__Task objective__
The expected output is an exact copy of each line from the line with "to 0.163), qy" through the end of the data below, with no pictures in it.

__Dataset excerpt__
^^^^
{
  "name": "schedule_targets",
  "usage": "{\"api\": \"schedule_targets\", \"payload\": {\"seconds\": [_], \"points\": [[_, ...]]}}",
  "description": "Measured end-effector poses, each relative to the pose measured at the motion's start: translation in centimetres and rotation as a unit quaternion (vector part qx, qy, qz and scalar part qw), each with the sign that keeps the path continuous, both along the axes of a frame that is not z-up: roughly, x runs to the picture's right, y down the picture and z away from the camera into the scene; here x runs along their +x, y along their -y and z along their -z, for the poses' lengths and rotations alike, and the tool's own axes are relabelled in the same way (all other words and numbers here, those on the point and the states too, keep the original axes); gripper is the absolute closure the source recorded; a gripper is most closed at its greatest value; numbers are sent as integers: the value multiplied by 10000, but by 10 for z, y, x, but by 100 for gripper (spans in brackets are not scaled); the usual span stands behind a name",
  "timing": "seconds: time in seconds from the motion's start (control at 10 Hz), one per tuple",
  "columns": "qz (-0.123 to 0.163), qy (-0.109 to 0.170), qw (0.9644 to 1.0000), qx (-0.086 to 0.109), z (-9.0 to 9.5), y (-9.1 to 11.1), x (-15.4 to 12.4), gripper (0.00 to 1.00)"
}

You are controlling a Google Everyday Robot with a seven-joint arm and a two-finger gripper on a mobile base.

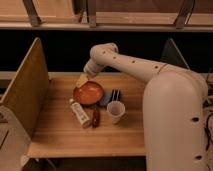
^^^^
__Exercise output__
  "columns": "qz (-0.123 to 0.163), qy (-0.109 to 0.170), qw (0.9644 to 1.0000), qx (-0.086 to 0.109), z (-9.0 to 9.5), y (-9.1 to 11.1), x (-15.4 to 12.4), gripper (0.00 to 1.00)"
}

You are controlling a Google Everyday Robot with a seven-joint arm and a two-finger gripper on a mobile base.

No more work remains on this exercise.